This is a connector for subscribing to Kafka queues and pushing messages to MarkLogic
- MarkLogic 9
- Configure kafkaHome in gradle-local.properties - e.g. kafkaHome=/Users/myusername/tools/kafka_2.11-2.1.0
- Run "./gradlew clean deploy" to build a jar and copy it and the below property files into the appropriate Kafka directories
- Run "./gradlew clean jar" to build the jar.
- Copy the jar to the /libs on the remote server.
- Copy the two properties (config/marklogic-connect-distributed.properties config/marklogic-sink.properties) to /config on the remote server.
See https://kafka.apache.org/quickstart for instructions on starting up Zookeeper and Kafka.

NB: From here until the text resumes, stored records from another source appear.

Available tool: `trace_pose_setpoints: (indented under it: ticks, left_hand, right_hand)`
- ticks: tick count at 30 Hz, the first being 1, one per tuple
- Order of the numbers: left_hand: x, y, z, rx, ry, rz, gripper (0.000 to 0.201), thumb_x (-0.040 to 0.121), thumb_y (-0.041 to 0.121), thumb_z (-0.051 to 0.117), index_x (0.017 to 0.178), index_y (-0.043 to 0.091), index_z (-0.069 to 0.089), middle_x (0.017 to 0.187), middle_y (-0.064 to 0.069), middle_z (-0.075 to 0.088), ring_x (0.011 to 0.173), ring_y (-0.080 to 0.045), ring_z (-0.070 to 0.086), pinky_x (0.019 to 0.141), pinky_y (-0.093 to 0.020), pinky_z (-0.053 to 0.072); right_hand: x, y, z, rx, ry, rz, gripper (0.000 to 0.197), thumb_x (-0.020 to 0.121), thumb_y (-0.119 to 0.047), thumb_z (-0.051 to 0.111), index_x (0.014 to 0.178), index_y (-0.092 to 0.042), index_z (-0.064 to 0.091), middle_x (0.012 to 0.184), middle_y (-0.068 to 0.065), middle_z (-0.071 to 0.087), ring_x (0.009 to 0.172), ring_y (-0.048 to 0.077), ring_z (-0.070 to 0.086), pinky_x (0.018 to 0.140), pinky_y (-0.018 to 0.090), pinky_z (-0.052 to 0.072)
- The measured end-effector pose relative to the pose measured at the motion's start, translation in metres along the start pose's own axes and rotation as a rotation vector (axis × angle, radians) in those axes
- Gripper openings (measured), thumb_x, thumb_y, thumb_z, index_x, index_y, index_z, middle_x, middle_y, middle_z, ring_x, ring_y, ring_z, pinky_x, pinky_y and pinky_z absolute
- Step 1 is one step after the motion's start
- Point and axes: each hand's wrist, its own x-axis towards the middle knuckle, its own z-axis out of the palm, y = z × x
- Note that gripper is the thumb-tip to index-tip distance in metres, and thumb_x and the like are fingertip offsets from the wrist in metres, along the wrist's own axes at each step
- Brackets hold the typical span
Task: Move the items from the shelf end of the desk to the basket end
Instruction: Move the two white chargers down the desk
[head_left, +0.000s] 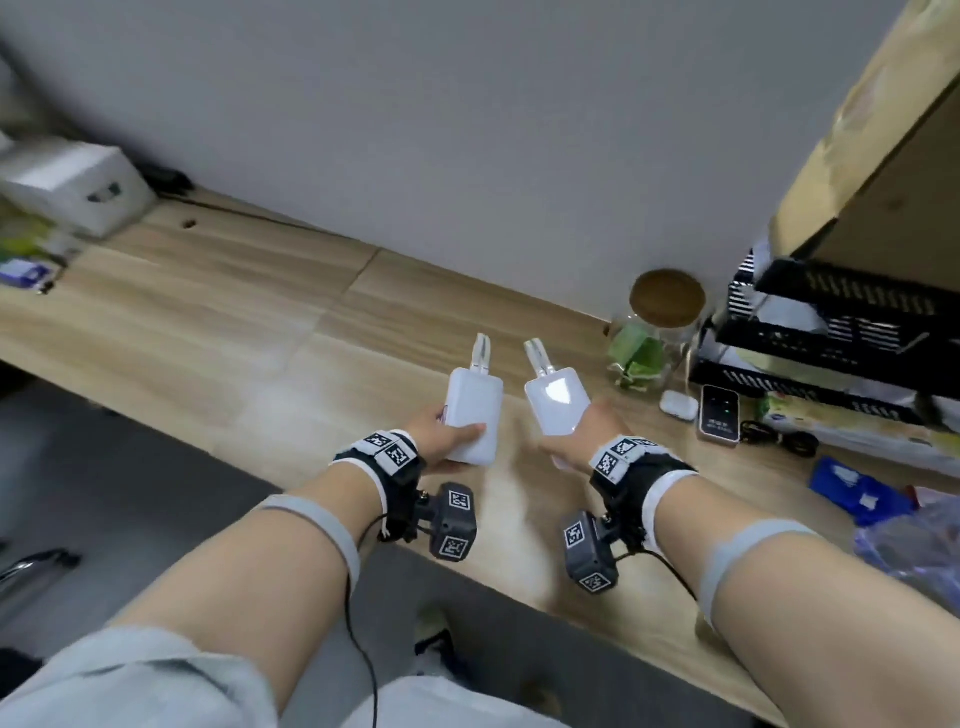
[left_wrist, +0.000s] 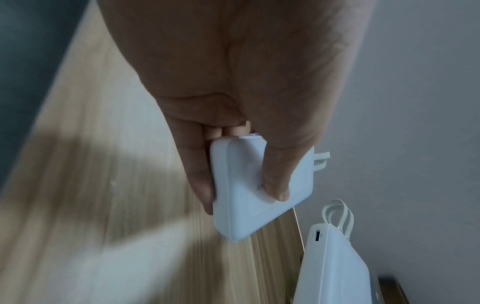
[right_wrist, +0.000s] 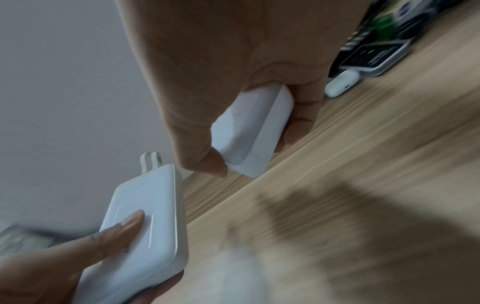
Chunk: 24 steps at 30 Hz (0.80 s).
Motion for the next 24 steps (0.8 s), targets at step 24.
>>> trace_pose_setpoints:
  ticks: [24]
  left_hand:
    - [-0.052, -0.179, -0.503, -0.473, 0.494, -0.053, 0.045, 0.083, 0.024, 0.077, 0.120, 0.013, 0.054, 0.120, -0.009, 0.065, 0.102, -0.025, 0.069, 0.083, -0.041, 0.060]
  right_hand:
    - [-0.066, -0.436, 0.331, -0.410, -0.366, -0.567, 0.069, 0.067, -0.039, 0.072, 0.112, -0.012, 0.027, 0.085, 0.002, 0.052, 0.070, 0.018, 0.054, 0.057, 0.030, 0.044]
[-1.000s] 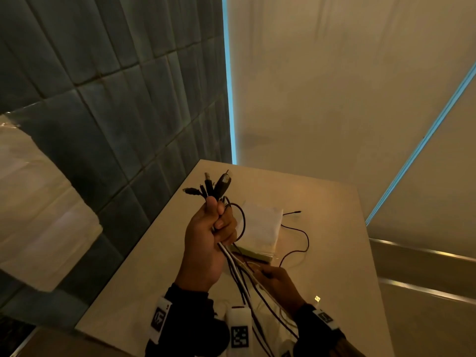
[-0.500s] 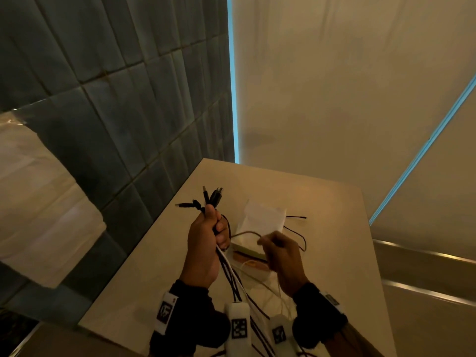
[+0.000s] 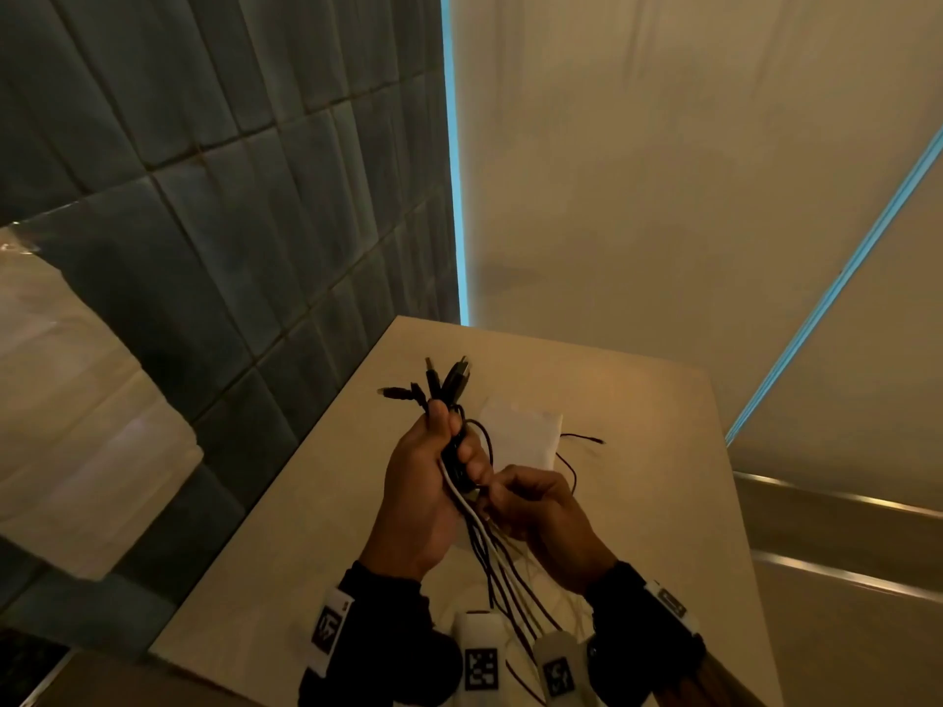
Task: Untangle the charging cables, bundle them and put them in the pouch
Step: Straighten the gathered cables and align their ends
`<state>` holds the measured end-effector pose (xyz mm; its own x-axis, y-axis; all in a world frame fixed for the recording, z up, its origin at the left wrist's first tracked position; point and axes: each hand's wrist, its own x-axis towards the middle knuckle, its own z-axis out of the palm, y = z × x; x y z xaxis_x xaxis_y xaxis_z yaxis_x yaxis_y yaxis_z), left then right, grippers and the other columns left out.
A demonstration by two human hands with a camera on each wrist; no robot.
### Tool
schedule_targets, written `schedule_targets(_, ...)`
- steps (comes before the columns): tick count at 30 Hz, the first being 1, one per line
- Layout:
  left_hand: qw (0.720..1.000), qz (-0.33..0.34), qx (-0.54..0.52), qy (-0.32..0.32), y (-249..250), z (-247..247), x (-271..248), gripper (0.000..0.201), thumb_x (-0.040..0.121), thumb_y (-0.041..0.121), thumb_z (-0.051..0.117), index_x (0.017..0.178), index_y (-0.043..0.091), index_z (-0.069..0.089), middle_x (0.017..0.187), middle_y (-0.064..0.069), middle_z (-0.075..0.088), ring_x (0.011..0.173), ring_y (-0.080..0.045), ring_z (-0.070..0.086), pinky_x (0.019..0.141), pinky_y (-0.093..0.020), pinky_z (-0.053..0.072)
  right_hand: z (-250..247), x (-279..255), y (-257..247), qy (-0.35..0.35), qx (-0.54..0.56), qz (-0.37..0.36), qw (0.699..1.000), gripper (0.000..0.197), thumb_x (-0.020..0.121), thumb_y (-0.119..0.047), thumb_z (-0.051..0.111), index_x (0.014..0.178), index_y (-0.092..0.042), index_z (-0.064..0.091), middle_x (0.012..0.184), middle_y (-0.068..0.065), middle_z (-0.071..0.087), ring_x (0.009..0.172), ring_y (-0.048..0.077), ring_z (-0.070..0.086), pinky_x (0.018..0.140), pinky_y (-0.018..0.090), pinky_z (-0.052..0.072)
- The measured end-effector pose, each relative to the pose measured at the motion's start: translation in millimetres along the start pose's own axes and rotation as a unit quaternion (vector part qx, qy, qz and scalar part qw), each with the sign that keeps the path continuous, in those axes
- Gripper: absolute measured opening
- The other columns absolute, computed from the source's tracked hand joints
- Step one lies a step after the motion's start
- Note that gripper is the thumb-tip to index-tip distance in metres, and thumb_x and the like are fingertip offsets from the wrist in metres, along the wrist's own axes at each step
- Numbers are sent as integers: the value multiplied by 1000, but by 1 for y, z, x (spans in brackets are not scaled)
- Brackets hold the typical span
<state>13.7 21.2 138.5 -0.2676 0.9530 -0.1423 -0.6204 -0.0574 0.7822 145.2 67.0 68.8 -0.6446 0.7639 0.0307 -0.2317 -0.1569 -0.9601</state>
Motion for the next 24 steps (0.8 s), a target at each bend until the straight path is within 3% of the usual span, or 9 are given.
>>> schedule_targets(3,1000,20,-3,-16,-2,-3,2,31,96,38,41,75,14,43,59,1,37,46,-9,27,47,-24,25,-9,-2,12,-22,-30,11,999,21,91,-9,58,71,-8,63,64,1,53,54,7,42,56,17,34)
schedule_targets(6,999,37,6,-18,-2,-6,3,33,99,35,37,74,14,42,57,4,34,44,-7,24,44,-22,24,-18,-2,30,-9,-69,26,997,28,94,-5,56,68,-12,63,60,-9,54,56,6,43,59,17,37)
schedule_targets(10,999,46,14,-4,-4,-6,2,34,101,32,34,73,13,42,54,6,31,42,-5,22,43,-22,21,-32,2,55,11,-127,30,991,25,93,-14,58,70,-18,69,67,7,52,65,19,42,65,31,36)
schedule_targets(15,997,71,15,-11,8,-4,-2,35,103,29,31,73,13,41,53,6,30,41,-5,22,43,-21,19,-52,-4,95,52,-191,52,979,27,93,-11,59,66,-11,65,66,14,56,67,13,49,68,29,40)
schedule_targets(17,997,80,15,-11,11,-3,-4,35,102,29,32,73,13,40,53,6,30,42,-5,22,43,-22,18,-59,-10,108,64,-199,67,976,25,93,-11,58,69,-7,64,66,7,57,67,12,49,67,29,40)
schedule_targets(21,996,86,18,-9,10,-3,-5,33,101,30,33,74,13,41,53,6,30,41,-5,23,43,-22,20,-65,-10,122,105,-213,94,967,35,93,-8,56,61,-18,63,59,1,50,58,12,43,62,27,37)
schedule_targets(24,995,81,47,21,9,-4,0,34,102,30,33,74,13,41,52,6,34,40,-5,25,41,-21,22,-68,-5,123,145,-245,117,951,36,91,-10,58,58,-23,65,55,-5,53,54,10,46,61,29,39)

To start the Kafka connector in standalone mode (from the Kafka home directory):
bin/connect-standalone.sh config/marklogic-connect-standalone.properties config/marklogic-sink.properties
You'll see a fair amount of logging from Kafka itself; near the end of the logging, look for messages from MarkLogicSinkTask and the Data Movement classes such as WriteBatcherImpl to ensure that the connector has started up correctly.
You can also start the connector in distributed mode:
bin/connect-distributed.sh config/marklogic-connect-distributed.properties config/marklogic-sink.properties
The default topic is "marklogic", so to send some messages to that topic, run the following:
bin/kafka-console-producer.sh --broker-list localhost:9092 --topic marklogic
Be sure that the messages you send are consistent with your configuration properties - i.e. if you've set a format of JSON, you should send properly formed JSON objects.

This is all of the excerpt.